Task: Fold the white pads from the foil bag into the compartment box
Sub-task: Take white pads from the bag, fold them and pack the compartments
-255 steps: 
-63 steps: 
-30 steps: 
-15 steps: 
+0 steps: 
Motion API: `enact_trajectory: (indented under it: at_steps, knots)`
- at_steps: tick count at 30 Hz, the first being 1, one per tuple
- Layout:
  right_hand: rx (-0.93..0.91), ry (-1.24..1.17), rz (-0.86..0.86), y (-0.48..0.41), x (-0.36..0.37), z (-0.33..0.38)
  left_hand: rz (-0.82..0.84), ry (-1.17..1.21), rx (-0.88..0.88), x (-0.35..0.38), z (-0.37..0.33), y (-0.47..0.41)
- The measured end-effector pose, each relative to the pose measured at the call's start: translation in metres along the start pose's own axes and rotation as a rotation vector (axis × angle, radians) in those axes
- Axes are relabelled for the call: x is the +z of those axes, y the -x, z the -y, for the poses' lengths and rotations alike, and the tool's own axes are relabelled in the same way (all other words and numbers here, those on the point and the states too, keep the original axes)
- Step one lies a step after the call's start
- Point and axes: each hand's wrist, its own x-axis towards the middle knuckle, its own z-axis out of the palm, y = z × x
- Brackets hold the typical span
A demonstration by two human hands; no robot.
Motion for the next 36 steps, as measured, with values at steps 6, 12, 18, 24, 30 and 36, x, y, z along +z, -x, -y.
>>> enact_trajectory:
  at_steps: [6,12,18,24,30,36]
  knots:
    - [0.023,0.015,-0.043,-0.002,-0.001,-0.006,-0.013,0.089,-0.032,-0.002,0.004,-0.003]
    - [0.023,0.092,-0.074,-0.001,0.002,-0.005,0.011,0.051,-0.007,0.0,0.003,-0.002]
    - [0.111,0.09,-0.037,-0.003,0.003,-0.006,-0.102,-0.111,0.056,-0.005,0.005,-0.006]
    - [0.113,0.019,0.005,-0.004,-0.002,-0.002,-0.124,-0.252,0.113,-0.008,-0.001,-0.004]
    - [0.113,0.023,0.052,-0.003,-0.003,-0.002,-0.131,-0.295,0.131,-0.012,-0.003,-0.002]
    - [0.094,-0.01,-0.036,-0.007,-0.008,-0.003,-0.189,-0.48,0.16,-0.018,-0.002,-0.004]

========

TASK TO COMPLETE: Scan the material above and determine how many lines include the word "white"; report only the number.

THE ANSWER: 2